Copy out the material in full. Leave every line as it is.
Start of Block
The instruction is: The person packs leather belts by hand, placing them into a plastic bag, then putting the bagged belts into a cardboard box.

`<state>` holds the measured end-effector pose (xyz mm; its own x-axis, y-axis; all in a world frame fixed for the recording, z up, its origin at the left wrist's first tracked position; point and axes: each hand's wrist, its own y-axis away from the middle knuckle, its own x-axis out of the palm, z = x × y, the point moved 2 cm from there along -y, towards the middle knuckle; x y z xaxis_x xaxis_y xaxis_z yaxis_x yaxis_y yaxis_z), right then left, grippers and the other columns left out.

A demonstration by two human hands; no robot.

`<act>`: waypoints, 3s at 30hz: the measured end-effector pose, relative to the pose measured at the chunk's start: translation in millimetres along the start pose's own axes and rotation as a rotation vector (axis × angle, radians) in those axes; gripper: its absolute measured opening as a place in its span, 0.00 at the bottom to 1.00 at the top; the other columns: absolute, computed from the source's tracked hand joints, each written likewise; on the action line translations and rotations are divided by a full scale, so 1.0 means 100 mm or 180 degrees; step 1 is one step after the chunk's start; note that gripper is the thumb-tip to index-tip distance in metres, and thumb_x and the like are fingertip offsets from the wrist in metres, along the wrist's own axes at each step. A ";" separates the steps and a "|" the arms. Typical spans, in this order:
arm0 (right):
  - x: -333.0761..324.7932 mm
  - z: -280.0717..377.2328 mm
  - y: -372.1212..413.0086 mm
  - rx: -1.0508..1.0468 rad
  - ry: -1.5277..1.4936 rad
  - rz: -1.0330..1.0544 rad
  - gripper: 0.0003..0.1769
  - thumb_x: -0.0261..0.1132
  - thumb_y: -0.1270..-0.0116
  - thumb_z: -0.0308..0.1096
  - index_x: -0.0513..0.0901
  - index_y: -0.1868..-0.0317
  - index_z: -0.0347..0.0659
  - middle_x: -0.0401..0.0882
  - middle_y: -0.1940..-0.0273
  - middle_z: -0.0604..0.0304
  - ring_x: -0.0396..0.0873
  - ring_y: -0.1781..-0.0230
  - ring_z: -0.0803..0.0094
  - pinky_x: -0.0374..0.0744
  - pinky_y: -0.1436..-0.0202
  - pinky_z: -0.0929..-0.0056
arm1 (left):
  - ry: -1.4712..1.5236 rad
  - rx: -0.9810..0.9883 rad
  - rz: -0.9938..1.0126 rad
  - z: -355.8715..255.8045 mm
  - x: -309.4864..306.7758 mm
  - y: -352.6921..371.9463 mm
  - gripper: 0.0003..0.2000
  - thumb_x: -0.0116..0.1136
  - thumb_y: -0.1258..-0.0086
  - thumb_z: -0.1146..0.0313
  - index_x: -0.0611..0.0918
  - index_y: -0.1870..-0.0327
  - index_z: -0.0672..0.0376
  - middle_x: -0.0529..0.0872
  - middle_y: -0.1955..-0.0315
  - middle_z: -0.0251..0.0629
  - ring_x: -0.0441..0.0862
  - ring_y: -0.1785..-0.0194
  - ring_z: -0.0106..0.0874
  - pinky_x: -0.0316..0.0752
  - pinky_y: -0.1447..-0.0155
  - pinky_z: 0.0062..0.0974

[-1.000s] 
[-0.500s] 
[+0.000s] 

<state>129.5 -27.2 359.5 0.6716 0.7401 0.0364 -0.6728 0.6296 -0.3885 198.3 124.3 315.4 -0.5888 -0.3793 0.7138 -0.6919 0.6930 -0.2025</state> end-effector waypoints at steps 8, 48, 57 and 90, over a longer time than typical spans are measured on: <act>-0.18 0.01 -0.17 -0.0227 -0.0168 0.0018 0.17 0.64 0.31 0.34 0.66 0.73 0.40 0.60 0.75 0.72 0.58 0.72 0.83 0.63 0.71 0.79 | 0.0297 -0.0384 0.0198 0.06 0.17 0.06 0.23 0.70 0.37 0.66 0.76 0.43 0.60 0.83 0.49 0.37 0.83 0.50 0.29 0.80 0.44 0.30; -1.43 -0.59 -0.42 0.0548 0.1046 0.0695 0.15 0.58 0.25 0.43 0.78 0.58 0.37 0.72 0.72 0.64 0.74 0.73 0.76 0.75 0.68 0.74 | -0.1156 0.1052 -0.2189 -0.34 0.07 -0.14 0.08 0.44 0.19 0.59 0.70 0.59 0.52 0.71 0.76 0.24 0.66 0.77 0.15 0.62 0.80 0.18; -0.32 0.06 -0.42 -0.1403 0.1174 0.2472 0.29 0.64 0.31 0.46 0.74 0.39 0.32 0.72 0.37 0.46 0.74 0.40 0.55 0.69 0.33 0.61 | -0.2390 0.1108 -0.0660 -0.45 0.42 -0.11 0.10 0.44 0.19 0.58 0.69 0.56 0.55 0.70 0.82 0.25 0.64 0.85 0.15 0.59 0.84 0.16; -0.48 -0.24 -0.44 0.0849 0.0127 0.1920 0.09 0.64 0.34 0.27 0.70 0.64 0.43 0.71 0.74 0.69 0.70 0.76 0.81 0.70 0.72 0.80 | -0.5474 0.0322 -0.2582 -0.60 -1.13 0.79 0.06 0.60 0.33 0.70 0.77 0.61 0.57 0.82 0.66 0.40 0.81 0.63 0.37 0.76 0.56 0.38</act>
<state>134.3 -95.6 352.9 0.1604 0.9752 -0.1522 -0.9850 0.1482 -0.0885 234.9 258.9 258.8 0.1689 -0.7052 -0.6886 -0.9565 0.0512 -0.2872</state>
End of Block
Response below
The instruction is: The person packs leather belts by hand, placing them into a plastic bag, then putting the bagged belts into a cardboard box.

`<state>` holds the measured end-effector pose (xyz mm; its own x-axis, y-axis; all in a world frame fixed for the recording, z up, its origin at the left wrist's first tracked position; point and axes: each hand's wrist, its own y-axis away from the middle knuckle, its own x-axis out of the palm, z = x × y, the point moved 2 cm from there along -y, towards the middle knuckle; x y z xaxis_x xaxis_y xaxis_z yaxis_x yaxis_y yaxis_z), right then left, grippers and the other columns left out.

A demonstration by two human hands; no robot.

`<act>`: waypoints, 3s at 30hz: the measured end-effector pose, relative to the pose measured at the chunk's start: translation in millimetres along the start pose's own axes and rotation as a rotation vector (axis × angle, radians) in those axes; gripper: its absolute measured opening as a place in its span, 0.00 at the bottom to 1.00 at the top; the other columns: absolute, computed from the source's tracked hand joints, each written likewise; on the action line translations and rotations are divided by a full scale, so 1.0 means 100 mm or 180 degrees; step 1 is one step after the chunk's start; note that gripper is the thumb-tip to index-tip distance in metres, and thumb_x and the like are fingertip offsets from the wrist in metres, along the wrist's own axes at each step. A ";" separates the steps and a "|" the arms. Typical spans, in this order:
arm0 (right):
  - x: -333.0761..324.7932 mm
  - z: -280.0717..377.2328 mm
  - y: -372.1212..413.0086 mm
  - rx: -1.0508..1.0468 rad
  - ry: -1.5277..1.4936 rad
  - rz: -1.0330..1.0544 rad
  - gripper: 0.0003..0.1769
  - thumb_x: -0.0261..0.1132
  - thumb_y: -0.1270..-0.0116
  - thumb_z: -0.0308..0.1096
  - index_x: -0.0513..0.0901
  - index_y: -0.1868..-0.0317
  - index_z: -0.0347..0.0659
  - middle_x: -0.0401..0.0882
  - middle_y: -0.1940..-0.0273
  - middle_z: -0.0604..0.0304
  - ring_x: -0.0396..0.0873
  - ring_y: -0.1781..-0.0230
  - ring_z: -0.0803..0.0094
  - pinky_x: -0.0374..0.0744
  - pinky_y: -0.1436..-0.0202
  - pinky_z: -0.0929..-0.0056
arm1 (left):
  - ry: -1.4712..1.5236 rad
  - rx: -0.9810..0.9883 rad
  - rz: -0.9938..1.0126 rad
  - z: -355.8715..255.8045 mm
  - x: -309.4864..306.7758 mm
  - y: -352.6921..371.9463 mm
  - gripper: 0.0003..0.2000
  - thumb_x: -0.0116..0.1136
  - thumb_y: -0.1258..-0.0086
  - thumb_z: -0.1146..0.0313
  - index_x: -0.0611..0.0918
  - index_y: -0.1870..-0.0327
  - index_z: -0.0672..0.0376
  - middle_x: -0.0529..0.0872
  - middle_y: -0.1955..-0.0315
  - middle_z: -0.0251..0.0629
  - ring_x: -0.0441..0.0862
  - ring_y: -0.1785..-0.0194
  - ring_z: -0.0106..0.0874
  - pinky_x: -0.0316..0.0752
  - pinky_y: -0.1447..-0.0155
  - pinky_z: 0.0062..0.0974

[-1.000s] 
[-0.500s] 
[+0.000s] 

<state>129.5 -27.2 359.5 0.6716 0.7401 0.0364 -0.6728 0.6296 -0.3885 198.3 124.3 315.4 -0.5888 -0.3793 0.7138 -0.6919 0.6930 -0.2025</state> end-effector waypoints at steps 8, 48, 57 and 90, over a longer time than typical spans are measured on: <act>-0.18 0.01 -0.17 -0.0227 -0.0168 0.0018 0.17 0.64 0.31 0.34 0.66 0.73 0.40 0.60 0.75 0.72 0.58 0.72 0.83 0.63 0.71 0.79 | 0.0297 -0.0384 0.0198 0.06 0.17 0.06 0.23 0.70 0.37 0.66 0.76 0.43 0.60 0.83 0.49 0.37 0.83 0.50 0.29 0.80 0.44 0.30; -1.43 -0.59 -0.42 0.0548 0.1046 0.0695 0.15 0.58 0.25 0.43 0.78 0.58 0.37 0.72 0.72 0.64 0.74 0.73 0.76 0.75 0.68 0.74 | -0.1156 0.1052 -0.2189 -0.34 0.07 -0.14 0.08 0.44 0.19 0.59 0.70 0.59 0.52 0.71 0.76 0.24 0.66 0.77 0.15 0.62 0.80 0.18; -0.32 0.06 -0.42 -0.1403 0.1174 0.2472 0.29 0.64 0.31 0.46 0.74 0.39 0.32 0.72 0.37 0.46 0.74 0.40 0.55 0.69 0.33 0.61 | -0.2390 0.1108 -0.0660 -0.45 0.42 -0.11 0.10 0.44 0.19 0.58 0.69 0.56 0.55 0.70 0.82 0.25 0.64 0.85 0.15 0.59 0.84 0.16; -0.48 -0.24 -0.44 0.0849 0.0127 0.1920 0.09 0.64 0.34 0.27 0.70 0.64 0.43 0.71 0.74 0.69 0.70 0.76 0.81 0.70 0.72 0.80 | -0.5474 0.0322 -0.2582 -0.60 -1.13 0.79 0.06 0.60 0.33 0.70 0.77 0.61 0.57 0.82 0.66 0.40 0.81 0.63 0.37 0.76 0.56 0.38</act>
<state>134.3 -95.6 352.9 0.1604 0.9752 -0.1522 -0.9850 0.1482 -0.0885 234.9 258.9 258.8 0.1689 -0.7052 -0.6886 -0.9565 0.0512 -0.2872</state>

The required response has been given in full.